Table similarity=tableEnv.sqlQuery("select ta.firstItem,ta.secondItem,"
+ "(sqrt(tb.score + tc.score - 2 * ta.relationScore)) as similarScore from item tb " +
"inner join item_relation ta on tb.itemId = ta.firstItem and ta.firstItem <> ta.secondItem "+
"inner join item tc on tc.itemId = ta.secondItem "
);
DataSet<ItemSimilarDTO> ds=tableEnv.toDataSet(similarity, ItemSimilarDTO.class);
现在结构变成
感觉离终点不远了,上述结构依然不是我们想要的,我们希望结构更加清晰,如下格式
代码如下:
DataSet<RedisDataModel> redisResult= ds.map(new MapFunction<ItemSimilarDTO, Tuple2<String, Tuple2<String, Float>>> (){
@Override
public Tuple2<String, Tuple2<String, Float>> map(ItemSimilarDTO value) throws Exception {
return new Tuple2<String, Tuple2<String, Float>>(value.getFirstItem(), new Tuple2<>(value.getSecondItem(), value.getSimilarScore().floatValue()));
}
}).groupBy(0).reduceGroup(new GroupReduceFunction<Tuple2<String, Tuple2<String, Float>> , Tuple2<String, List<RoomModel>>>() {
@Override
public void reduce(Iterable<Tuple2<String, Tuple2<String, Float>>> values,
Collector<Tuple2<String, List<RoomModel>>> out) throws Exception {
List<RoomModel> list=new ArrayList<>();
String key=null;
for (Tuple2<String, Tuple2<String, Float>> t : values) {
key=t.f0;
RoomModel rm=new RoomModel();
rm.setRoomCode(t.f1.f0);
rm.setScore(t.f1.f1);
list.add(rm);
}
//升序排序
Collections.sort(list,new Comparator<RoomModel>(){
@Override
public int compare(RoomModel o1, RoomModel o2) {
return o1.getScore().compareTo(o2.getScore());
}
});
out.collect(new Tuple2<>(key,list));
}
}).map(new MapFunction<Tuple2<String, List<RoomModel>>, RedisDataModel>(){
@Override
public RedisDataModel map(Tuple2<String, List<RoomModel>> value) throws Exception {
RedisDataModel m=new RedisDataModel();
m.setExpire(-1);
m.setKey(JobConstants.REDIS_FLINK_ITEMCF_KEY_PREFIX+value.f0);
m.setGlobal(true);
m.setValue(JSON.toJSONString(value.f1));
return m;
}
});
最终将这些数据存入redis中,方便查询
RedisOutputFormat redisOutput = RedisOutputFormat.buildRedisOutputFormat()
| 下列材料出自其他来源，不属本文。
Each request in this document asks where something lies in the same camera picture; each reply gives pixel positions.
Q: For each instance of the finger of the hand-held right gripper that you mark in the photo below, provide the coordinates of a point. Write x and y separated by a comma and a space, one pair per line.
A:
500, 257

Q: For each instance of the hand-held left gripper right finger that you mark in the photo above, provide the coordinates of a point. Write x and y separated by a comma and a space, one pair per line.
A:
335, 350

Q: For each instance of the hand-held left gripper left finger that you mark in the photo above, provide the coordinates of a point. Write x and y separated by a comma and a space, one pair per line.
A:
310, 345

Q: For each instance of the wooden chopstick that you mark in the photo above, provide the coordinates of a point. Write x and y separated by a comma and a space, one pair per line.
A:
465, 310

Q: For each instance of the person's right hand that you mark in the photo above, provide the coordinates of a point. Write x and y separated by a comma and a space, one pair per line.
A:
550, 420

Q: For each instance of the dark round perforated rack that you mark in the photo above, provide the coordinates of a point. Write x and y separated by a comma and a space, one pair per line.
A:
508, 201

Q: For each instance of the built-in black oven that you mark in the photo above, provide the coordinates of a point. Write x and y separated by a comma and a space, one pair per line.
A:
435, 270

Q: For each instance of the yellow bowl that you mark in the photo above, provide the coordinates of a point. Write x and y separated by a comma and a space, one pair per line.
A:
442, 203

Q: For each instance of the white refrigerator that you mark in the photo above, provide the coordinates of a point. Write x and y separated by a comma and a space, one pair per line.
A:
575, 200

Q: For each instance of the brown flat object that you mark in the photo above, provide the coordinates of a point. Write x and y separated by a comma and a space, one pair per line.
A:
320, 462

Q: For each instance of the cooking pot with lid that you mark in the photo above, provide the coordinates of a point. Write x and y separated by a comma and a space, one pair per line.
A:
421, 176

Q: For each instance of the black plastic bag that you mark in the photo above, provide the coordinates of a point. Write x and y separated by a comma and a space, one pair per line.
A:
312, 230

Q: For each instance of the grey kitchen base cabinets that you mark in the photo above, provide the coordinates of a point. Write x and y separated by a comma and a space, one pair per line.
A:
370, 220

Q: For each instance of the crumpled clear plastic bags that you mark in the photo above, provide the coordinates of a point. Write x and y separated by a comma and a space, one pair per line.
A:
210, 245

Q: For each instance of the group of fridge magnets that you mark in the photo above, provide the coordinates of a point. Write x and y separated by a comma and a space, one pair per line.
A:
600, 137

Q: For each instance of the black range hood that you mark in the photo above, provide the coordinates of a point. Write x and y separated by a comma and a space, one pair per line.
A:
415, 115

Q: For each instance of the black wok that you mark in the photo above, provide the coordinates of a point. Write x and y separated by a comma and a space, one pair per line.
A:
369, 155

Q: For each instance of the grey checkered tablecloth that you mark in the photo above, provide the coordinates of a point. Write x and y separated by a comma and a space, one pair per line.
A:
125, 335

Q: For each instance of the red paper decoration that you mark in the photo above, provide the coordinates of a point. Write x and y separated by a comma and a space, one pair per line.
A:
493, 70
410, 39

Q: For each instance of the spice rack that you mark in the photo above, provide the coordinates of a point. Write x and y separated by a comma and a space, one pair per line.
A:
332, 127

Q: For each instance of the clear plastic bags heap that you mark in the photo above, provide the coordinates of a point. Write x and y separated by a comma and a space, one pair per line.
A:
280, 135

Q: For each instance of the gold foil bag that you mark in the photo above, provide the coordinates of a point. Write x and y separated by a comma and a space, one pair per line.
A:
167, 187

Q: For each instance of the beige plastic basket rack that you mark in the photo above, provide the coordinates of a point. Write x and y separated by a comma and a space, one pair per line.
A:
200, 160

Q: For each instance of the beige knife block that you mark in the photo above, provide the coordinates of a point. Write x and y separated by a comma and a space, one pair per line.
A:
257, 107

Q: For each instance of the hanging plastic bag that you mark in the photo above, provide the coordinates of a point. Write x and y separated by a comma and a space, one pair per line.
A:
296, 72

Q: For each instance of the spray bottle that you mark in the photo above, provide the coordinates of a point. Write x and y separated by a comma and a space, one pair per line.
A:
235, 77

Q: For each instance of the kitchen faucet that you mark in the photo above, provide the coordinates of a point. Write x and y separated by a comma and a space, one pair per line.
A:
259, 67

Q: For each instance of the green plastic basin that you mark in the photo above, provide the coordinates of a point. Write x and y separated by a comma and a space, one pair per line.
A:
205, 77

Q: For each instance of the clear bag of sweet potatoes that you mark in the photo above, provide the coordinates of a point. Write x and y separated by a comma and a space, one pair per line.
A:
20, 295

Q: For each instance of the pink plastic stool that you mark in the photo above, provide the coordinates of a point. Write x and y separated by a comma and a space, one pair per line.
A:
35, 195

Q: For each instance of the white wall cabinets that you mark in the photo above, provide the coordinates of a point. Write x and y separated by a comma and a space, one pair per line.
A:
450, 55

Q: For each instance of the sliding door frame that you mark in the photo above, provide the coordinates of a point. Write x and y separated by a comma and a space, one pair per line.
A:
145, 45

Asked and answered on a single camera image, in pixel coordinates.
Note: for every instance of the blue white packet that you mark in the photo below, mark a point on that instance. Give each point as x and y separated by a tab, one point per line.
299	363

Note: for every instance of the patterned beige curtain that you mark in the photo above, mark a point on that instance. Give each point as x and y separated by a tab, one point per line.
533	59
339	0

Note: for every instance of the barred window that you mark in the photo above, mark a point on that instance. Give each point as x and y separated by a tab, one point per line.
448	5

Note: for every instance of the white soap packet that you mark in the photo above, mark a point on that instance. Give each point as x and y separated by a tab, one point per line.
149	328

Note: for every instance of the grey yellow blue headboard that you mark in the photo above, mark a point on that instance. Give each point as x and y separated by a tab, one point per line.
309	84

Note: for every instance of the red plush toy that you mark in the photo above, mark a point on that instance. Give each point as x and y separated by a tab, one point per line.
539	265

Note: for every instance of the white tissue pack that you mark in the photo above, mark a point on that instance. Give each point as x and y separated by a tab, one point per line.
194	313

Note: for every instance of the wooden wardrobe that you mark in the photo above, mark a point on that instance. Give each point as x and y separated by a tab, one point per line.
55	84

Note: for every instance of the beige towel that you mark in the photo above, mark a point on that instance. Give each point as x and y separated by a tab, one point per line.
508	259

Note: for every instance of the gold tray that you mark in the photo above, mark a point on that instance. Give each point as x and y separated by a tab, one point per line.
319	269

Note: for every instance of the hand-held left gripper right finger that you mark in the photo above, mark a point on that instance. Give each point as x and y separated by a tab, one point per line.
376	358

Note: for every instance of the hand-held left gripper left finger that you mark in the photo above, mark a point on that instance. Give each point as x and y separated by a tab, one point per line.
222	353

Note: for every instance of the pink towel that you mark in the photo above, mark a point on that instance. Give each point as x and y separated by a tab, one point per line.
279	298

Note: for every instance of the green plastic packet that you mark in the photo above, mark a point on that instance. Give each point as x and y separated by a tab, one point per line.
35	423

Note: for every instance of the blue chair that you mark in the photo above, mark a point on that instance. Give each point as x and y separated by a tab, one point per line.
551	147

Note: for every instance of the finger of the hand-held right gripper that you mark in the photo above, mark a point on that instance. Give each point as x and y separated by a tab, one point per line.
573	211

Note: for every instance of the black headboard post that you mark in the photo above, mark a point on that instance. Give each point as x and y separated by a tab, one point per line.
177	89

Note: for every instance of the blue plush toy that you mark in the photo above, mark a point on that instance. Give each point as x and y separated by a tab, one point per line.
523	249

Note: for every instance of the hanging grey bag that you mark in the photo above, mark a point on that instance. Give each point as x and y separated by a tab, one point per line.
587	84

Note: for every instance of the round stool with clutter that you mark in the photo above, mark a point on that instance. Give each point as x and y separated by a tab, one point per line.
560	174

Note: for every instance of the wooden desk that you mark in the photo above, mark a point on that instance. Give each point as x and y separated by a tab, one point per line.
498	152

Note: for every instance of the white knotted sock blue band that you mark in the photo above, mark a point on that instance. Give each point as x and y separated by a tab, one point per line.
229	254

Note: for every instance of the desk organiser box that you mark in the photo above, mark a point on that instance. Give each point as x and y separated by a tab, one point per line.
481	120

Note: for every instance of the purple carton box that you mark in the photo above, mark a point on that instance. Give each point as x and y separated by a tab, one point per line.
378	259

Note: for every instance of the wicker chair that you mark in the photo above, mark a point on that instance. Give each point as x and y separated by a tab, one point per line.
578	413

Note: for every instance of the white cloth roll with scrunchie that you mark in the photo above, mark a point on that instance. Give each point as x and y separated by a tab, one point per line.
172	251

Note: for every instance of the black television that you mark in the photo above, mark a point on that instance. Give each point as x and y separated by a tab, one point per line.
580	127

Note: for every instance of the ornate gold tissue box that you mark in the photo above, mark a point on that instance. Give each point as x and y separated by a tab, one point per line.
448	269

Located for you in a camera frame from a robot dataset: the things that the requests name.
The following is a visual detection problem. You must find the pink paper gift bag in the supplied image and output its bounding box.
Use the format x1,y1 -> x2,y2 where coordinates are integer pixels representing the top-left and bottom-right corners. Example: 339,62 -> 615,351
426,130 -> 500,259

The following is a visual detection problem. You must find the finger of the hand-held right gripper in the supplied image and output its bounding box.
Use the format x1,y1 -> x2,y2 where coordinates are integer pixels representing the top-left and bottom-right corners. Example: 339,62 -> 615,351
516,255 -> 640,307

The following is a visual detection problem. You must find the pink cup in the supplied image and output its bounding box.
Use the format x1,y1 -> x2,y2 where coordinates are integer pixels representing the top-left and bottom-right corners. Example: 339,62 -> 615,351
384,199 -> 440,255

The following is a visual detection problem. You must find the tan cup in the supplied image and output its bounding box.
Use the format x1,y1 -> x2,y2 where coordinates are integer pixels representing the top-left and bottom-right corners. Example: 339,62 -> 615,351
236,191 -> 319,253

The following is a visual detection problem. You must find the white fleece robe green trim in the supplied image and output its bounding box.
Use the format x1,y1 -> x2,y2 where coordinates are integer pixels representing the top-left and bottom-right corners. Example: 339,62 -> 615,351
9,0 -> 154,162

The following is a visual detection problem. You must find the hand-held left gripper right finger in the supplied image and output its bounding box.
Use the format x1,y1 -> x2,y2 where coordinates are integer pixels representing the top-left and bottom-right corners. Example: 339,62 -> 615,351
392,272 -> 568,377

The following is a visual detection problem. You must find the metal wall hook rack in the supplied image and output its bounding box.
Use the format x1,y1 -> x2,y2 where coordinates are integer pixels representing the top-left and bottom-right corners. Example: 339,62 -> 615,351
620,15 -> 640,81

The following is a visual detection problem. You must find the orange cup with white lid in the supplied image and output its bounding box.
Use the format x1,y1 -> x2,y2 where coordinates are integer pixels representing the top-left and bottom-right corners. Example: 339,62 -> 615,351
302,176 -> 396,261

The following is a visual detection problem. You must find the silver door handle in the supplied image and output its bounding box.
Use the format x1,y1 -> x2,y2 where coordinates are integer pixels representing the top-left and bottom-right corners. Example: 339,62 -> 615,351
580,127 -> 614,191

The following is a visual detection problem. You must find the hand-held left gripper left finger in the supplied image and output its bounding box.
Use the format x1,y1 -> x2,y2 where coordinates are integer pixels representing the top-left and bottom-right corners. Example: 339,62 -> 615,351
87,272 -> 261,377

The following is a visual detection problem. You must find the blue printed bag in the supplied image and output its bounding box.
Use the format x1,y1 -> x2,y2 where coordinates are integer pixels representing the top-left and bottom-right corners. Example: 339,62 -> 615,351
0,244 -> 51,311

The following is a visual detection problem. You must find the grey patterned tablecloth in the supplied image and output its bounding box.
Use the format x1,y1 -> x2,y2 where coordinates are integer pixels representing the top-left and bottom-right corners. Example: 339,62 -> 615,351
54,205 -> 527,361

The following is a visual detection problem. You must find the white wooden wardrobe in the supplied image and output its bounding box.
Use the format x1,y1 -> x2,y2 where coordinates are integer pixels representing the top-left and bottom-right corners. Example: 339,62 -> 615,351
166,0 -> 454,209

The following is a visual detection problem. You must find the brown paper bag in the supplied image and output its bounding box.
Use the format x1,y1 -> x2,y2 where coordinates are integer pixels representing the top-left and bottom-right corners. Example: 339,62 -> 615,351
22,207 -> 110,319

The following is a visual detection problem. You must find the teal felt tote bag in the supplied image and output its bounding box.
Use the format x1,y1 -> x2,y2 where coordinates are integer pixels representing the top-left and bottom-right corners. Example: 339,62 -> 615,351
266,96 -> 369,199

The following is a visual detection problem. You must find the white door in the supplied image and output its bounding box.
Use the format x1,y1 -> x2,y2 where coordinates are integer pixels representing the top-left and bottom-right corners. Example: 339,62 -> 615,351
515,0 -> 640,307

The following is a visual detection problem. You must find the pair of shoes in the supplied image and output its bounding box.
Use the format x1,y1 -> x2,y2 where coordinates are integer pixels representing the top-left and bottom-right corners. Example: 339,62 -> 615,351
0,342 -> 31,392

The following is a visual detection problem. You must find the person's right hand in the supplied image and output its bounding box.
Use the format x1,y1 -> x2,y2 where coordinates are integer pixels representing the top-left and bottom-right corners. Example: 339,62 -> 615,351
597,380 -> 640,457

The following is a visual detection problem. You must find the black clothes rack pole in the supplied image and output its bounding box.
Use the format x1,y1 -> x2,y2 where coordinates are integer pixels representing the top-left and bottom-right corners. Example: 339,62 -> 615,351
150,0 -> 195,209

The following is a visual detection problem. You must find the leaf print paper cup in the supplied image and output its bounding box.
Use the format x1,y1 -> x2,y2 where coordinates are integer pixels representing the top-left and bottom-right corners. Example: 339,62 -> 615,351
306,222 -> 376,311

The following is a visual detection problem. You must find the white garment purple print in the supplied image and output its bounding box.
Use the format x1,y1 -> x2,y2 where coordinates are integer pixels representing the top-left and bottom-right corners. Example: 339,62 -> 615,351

.setHostMaster(AppConfig.getProperty(JobConstants.REDIS_HOST_MASTER))
.setHostSentinel(AppConfig.getProperty(JobConstants.REDIS_HOST_SENTINELS))
.setMaxIdle(Integer.parseInt(AppConfig.getProperty(JobConstants.REDIS_MAXIDLE)))
.setMaxTotal(Integer.parseInt(AppConfig.getProperty(JobConstants.REDIS_MAXTOTAL)))
.setMaxWaitMillis(Integer.parseInt(AppConfig.getProperty(JobConstants.REDIS_MAXWAITMILLIS)))
.setTestOnBorrow(Boolean.parseBoolean(AppConfig.getProperty(JobConstants.REDIS_TESTONBORROW)))
.finish();
redisResult.output(redisOutput);
env.execute("itemcf");
大功告成,其实没有想象中的那么难。当然这里只是一个demo,实际情况还要进行数据过滤,多表join优化等。